Das Bruttoinlandsprodukt (BIP) stieg aufs Jahr hochgerechnet real und saisonbereinigt um 1,8 Prozent und zum Vorquartal um 0,4 Prozent. Zwar verlangsamte sich das Wachstum zum vorigen Vierteljahr um knapp die Hälfte, aber Ökonomen hatten mit einer noch stärkeren Abbremsung gerechnet.

„Der geringere Industrieanteil und die geringe Exportabhängigkeit könnten erklären, warum Japan von der globalen Wachstumsverlangsamung weniger betroffen als Deutschland ist“, kommentierte Deka-Analyst Rudolf Besch die Zahlen.

Hoher Privatkonsum

Damit dürfte die für Oktober geplante Anhebung der Umsatzsteuer um zwei Punkte auf 10 Prozent stattfinden. Bisher spekulierte der Finanzmarkt für den Fall eines Abschwungs über eine erneute Verschiebung. Vor zwei Wochen hatte die japanische Regierung ihre Wachstumsprognose für 2019 um 0,4 Punkte auf 0,9 Prozent gesenkt. Dagegen blieben Analysten uneinig, wie sich die höher als erwartete Wachstumsrate auf die Geldpolitik der Bank of Japan auswirken könnte.

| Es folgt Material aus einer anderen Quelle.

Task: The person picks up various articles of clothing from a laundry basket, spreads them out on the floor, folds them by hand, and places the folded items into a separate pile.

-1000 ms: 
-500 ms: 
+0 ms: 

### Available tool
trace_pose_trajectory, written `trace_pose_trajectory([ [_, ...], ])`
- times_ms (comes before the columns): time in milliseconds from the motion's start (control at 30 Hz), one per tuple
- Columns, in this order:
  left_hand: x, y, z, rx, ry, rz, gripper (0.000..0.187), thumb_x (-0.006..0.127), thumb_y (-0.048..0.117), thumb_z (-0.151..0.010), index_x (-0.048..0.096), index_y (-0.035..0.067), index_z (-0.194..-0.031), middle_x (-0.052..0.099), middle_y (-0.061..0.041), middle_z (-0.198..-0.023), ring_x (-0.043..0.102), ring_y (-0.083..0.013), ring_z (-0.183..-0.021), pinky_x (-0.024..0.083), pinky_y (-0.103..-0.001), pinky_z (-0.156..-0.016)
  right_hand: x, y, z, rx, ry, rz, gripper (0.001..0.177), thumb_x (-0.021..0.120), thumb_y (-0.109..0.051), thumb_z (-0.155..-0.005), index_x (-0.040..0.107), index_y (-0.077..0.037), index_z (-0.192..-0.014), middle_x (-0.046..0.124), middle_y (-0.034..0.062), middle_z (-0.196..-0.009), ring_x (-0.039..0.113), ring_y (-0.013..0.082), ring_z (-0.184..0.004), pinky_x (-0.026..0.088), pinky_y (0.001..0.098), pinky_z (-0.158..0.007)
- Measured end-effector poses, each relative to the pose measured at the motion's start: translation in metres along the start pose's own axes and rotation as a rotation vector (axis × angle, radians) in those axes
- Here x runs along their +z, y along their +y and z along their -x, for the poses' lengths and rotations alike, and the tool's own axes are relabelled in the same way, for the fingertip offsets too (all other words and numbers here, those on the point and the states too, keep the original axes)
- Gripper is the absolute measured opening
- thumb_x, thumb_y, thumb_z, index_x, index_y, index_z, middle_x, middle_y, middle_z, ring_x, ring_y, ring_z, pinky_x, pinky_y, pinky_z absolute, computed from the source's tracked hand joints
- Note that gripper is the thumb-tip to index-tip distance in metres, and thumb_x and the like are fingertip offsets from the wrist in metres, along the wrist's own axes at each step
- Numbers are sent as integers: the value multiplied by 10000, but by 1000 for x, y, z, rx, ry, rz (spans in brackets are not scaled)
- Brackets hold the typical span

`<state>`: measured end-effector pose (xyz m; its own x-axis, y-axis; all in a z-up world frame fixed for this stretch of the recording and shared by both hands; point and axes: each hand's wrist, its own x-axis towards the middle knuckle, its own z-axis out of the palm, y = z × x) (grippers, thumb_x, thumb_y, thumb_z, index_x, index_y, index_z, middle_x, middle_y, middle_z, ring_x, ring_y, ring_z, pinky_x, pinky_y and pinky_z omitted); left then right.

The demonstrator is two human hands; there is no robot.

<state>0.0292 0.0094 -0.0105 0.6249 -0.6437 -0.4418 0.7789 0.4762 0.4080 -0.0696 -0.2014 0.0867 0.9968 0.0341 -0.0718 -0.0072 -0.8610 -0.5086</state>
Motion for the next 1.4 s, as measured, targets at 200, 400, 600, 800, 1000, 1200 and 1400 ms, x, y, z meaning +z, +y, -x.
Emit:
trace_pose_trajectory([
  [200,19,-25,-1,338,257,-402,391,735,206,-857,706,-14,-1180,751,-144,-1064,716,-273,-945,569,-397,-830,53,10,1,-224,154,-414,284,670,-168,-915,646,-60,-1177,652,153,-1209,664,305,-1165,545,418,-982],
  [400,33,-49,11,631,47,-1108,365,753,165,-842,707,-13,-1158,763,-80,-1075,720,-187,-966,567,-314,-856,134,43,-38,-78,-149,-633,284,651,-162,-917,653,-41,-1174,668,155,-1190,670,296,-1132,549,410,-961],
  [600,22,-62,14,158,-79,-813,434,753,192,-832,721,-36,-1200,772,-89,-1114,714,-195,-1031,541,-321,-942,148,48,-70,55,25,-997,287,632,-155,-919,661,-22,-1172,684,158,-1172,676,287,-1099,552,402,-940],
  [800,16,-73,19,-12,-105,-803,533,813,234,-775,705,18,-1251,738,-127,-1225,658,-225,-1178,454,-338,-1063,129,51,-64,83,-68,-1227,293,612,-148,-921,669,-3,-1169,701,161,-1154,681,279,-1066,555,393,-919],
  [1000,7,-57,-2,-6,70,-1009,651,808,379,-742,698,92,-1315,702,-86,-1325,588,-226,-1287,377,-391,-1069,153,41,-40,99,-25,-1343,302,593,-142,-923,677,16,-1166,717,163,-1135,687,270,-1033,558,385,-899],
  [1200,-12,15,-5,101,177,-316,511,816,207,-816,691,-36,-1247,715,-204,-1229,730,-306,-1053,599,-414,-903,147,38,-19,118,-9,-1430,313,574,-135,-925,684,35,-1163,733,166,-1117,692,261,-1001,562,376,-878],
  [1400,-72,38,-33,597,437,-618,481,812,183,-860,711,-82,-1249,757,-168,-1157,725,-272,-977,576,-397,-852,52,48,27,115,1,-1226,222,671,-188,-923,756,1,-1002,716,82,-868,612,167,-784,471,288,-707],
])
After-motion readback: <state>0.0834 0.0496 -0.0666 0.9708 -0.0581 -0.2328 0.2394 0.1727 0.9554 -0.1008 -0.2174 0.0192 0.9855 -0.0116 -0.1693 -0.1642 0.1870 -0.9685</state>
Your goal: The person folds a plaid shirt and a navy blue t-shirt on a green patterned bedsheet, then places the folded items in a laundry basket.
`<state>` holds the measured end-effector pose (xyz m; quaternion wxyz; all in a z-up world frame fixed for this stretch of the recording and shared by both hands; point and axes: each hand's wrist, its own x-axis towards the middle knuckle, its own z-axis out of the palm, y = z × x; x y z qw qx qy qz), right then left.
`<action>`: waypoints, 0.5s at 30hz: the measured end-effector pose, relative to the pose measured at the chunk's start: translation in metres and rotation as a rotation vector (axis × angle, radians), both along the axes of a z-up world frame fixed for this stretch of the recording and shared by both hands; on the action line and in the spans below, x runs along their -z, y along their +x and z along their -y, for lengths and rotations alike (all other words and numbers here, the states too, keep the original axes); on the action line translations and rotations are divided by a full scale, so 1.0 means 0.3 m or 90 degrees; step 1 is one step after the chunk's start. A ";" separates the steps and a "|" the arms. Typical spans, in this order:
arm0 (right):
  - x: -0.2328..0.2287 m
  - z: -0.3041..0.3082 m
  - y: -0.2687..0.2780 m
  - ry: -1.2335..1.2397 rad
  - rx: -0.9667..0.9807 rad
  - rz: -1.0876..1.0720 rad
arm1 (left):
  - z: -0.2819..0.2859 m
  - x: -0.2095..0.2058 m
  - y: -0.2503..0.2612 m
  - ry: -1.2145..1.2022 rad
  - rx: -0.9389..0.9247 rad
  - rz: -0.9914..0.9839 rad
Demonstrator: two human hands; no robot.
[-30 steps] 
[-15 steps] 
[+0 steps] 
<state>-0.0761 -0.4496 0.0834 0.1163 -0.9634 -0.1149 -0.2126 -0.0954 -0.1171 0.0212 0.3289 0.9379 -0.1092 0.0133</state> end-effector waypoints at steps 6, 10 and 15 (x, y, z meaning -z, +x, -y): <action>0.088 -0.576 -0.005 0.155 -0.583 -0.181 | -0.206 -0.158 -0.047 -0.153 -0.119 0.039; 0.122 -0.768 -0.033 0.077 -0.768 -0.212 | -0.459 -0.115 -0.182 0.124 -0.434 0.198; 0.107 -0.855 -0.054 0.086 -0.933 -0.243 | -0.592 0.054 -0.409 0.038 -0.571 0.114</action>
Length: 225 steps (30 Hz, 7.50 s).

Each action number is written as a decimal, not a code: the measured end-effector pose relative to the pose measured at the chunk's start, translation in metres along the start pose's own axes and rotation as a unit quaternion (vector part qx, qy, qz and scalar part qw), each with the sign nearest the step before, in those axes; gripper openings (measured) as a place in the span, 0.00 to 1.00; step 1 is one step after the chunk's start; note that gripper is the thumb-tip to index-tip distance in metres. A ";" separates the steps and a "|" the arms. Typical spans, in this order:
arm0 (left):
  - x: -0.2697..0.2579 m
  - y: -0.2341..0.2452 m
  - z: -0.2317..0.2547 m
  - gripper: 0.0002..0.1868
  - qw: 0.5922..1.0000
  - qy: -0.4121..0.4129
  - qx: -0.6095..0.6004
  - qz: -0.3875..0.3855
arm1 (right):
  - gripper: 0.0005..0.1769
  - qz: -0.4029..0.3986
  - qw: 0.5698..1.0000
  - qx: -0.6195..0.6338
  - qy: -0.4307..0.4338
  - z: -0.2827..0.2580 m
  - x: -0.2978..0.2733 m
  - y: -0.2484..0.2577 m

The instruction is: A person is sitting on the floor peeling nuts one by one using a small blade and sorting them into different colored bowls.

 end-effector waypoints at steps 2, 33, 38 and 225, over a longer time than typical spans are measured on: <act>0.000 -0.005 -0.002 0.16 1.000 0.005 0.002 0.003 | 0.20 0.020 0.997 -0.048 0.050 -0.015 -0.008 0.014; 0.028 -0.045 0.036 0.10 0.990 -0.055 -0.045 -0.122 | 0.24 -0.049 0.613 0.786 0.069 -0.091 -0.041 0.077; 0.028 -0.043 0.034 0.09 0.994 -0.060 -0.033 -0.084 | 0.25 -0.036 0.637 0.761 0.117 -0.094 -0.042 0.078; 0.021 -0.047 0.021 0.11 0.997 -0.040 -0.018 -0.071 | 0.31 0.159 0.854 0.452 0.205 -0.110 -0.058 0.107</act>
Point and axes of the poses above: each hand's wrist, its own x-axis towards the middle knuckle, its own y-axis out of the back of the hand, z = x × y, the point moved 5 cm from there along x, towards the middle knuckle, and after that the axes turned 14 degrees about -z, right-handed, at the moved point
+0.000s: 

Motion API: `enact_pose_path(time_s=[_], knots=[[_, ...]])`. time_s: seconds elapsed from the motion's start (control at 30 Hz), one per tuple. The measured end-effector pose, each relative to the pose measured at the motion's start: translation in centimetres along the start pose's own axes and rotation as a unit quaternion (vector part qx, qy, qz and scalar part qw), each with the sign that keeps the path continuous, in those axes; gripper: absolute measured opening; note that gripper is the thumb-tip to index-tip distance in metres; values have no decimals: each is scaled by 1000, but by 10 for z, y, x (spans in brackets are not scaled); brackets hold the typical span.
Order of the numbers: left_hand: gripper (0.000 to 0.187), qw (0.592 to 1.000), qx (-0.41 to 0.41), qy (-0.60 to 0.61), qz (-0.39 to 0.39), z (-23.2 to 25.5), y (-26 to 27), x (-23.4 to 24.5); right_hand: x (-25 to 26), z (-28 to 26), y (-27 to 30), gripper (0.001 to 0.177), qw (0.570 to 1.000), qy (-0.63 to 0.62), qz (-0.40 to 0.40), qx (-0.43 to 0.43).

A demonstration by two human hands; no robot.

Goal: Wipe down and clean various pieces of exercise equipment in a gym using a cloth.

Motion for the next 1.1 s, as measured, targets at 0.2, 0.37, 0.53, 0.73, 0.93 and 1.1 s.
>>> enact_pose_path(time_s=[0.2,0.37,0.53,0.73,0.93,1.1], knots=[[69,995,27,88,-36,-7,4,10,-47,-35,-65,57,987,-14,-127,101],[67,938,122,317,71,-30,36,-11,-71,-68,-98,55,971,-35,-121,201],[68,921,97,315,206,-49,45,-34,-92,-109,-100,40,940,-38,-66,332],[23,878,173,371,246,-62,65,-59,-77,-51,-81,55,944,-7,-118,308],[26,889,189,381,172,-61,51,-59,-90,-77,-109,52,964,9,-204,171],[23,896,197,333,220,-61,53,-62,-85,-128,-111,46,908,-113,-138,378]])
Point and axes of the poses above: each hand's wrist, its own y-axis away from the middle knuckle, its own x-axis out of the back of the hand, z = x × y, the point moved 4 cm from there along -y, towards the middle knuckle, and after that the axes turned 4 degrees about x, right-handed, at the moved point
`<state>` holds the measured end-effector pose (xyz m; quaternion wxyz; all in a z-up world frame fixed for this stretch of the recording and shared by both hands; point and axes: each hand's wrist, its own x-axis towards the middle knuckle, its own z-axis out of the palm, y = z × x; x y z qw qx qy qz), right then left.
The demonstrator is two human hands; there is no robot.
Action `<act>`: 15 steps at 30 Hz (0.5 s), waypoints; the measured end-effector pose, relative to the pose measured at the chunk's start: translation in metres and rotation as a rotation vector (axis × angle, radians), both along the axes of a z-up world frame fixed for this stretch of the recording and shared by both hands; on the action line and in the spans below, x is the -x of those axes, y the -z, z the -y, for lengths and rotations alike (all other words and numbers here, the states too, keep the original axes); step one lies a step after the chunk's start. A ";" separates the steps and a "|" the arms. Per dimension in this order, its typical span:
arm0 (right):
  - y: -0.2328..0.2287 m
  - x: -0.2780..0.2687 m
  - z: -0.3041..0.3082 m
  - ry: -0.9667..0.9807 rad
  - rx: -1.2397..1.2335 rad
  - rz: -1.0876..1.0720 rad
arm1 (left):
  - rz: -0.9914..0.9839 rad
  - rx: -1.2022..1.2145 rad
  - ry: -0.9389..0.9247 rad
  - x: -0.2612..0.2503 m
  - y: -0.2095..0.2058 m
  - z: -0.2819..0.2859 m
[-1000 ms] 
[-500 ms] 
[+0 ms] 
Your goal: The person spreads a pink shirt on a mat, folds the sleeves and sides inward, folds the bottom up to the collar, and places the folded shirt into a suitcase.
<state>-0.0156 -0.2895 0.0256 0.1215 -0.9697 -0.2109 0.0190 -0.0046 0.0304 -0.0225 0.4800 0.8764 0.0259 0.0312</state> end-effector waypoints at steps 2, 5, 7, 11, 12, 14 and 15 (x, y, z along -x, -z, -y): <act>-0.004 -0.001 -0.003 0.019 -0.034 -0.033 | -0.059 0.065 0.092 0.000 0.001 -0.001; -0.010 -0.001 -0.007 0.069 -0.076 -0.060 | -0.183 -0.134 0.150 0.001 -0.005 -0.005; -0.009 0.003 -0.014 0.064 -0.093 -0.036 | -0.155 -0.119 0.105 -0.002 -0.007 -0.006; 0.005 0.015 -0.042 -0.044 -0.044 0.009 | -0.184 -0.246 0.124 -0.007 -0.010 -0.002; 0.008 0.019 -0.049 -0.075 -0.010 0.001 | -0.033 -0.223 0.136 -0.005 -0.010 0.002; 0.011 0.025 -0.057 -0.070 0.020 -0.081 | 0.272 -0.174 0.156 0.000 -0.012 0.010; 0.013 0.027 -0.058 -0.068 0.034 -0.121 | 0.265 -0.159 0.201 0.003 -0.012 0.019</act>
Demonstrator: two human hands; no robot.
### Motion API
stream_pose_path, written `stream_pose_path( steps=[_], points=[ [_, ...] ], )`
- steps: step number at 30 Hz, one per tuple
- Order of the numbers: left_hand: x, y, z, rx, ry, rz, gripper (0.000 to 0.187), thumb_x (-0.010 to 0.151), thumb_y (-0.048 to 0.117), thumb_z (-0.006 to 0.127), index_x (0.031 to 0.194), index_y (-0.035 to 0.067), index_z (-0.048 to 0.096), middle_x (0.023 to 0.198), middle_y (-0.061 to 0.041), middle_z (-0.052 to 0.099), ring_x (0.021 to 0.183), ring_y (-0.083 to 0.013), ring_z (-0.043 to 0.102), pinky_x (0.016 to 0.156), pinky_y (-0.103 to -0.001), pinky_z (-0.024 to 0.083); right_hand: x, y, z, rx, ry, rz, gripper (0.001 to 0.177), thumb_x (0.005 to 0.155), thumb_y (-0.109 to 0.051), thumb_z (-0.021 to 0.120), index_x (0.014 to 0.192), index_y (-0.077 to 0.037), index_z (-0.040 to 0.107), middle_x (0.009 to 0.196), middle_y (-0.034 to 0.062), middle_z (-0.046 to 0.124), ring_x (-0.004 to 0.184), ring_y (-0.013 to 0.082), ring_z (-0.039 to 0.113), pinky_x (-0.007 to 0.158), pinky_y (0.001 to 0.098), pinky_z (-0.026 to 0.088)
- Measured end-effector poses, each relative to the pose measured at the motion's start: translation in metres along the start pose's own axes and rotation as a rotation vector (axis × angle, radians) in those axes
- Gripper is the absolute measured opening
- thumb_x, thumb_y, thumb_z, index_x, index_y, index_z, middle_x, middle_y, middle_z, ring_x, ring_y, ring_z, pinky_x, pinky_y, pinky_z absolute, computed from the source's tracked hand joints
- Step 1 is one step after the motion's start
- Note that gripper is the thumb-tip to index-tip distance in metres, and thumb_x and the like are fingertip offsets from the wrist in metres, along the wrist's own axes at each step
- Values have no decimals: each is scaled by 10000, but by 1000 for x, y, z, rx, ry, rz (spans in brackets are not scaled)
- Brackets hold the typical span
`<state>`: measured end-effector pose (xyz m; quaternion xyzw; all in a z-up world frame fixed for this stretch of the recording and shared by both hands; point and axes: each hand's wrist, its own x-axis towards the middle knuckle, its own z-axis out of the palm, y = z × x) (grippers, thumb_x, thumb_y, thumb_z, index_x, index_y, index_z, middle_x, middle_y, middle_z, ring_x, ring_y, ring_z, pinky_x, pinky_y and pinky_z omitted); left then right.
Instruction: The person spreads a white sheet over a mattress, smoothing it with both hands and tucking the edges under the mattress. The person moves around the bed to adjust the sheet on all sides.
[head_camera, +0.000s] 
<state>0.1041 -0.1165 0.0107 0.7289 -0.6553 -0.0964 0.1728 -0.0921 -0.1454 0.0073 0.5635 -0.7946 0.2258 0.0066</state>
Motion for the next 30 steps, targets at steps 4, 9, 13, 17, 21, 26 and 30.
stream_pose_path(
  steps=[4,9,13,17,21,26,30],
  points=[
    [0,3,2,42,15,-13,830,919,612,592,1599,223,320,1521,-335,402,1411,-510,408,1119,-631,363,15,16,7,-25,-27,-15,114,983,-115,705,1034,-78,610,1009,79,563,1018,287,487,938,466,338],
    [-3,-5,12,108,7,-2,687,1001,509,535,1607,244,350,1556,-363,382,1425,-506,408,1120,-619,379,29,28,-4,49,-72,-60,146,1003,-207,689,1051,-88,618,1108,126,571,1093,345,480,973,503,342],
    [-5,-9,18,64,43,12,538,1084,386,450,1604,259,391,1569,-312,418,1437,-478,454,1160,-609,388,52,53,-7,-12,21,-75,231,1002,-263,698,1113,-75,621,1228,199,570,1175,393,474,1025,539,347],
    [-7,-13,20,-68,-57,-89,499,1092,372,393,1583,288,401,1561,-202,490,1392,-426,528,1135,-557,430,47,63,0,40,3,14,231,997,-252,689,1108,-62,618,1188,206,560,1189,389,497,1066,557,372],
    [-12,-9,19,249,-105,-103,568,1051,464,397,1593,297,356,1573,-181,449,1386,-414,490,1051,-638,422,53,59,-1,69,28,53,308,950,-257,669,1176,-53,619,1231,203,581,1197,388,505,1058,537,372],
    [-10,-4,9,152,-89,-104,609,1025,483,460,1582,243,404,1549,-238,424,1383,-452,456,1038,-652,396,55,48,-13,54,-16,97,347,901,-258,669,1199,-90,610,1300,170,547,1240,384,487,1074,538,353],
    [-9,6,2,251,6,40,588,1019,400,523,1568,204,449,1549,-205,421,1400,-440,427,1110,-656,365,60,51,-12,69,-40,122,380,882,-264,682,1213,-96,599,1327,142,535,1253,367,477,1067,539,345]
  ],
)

Der private Konsum sprang um 0,6 Prozent zum Vorquartal. Zum einen wirkte sich die lange Arbeitspause durch die Feiertage zum Wechsel auf dem Kaiserthron aus. Zum anderen haben die für ihre Sparwut berüchtigten Verbraucher die Anschaffung von Konsumgüter im Hinblick auf die höhere Umsatzsteuer offenbar vorgezogen.

Zugleich schraubten die privaten Unternehmen ihre Kapitalausgaben um 1,5 Prozent zum Vorquartal nach oben. Die öffentlichen Investitionen kletterten um 1,0 Prozent. Die Nettoexporte zogen die Wachstumsrate um 0,3 Punkte nach unten.